The NCAA even produced a video to help all the Division I teams prepare for the crackdown. It spells out the rules committee's edicts barring players from bumping or grabbing an opponent as he cuts through the lane. It also says that an offensive player without the ball may no longer be rooted out of position in the post by a defender, and that once a man on offense gets the ball anywhere on the court, all hands and forearms must come off him. Banned, too, are shoulder pops and hip checks on screens. In the enforcement of these strictures, referees have already whistled as many as 55 fouls in a game this season. "One reason for the emphasis is to open up the game and have more drives and scoring opportunities," says Michigan State coach Tom Izzo . "The problem is, we'll be doing it with our team managers."

To hear some of the principals, what's going on right now is nothing less than a battle over the essence of the game. The two sides in the debate don't break down as neatly along conference lines as one might expect, with the finesse-minded ACC and Pac-10 here and the brutes of the Big East and Big Ten there. But they do correlate roughly, as it were, with the interests of college basketball's haves and have-nots.

In one camp you'll find the purists. They tend to come from the game's aristocracy, programs favored with talent that performs best when it may run free. Virginia coach Pete Gillen articulates their position when he says, "The game isn't meant to be hand-to-hand sumo."

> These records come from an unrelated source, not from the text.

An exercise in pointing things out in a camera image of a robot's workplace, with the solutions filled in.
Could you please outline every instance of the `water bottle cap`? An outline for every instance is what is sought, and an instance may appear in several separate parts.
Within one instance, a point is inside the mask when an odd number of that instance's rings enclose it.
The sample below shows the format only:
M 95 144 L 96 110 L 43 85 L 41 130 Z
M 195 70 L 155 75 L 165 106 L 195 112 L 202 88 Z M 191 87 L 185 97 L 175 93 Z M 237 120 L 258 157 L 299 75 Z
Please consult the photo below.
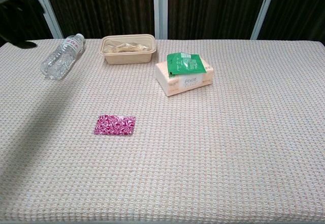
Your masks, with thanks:
M 76 34 L 76 36 L 78 36 L 79 38 L 81 38 L 82 42 L 84 41 L 85 37 L 83 37 L 82 34 Z

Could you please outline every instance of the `tissue box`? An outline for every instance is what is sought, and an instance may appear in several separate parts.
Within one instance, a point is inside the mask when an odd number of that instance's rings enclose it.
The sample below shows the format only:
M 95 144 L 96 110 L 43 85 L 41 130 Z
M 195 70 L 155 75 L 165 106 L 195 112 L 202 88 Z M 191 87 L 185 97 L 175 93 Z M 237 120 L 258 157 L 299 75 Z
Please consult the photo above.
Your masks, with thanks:
M 213 68 L 201 58 L 207 73 L 183 74 L 169 77 L 167 61 L 156 64 L 156 79 L 162 86 L 165 94 L 171 96 L 177 93 L 202 87 L 212 83 Z

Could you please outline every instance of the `pink and white packet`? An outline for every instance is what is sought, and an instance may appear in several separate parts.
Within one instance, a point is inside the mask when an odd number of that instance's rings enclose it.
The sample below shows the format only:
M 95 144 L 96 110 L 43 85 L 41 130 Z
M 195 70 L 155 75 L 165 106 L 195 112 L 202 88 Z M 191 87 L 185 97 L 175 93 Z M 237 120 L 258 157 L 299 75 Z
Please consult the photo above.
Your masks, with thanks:
M 94 133 L 97 135 L 130 135 L 133 133 L 135 123 L 134 116 L 100 115 Z

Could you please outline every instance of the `table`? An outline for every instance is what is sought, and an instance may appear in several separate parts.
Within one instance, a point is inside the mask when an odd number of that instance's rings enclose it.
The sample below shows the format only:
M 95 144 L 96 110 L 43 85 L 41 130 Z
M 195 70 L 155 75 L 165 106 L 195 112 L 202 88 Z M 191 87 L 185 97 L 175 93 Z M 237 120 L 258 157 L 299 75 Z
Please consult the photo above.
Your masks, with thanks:
M 62 81 L 62 40 L 0 48 L 0 220 L 325 222 L 325 48 L 310 41 L 158 40 L 112 66 L 99 40 Z M 198 53 L 213 84 L 166 97 L 154 66 Z M 137 118 L 99 136 L 100 114 Z

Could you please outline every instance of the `water bottle label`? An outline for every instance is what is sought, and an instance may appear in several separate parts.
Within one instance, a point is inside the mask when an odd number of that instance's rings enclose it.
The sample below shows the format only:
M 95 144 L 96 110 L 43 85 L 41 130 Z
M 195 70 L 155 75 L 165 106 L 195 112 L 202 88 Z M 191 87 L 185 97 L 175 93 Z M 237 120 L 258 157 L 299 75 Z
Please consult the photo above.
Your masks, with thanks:
M 66 38 L 66 40 L 63 42 L 63 45 L 73 48 L 76 53 L 79 53 L 82 48 L 82 43 L 74 38 Z

In the other camp are many of the mid-major schools that must use hustle and toughness to close gaps in talent. The new emphasis "would have killed" the fierce defenders at Tulsa who reached the South Regional final a year ago, says the man who coached the Golden Hurricane , Bill Self , now at Illinois . Similarly, UNC-Charlotte stole a bid to the 1999 NCAAs by stringing together four wins during the Conference USA tournament, and coach Bobby Lutz concedes that the 49ers used bruising tactics to keep three of those four opponents from shooting better than 40% from the field: "We were physical enough to disrupt what the other team was trying to do. That gave us our best chance to win—fight for position in the post and not let guys cut freely through the lane."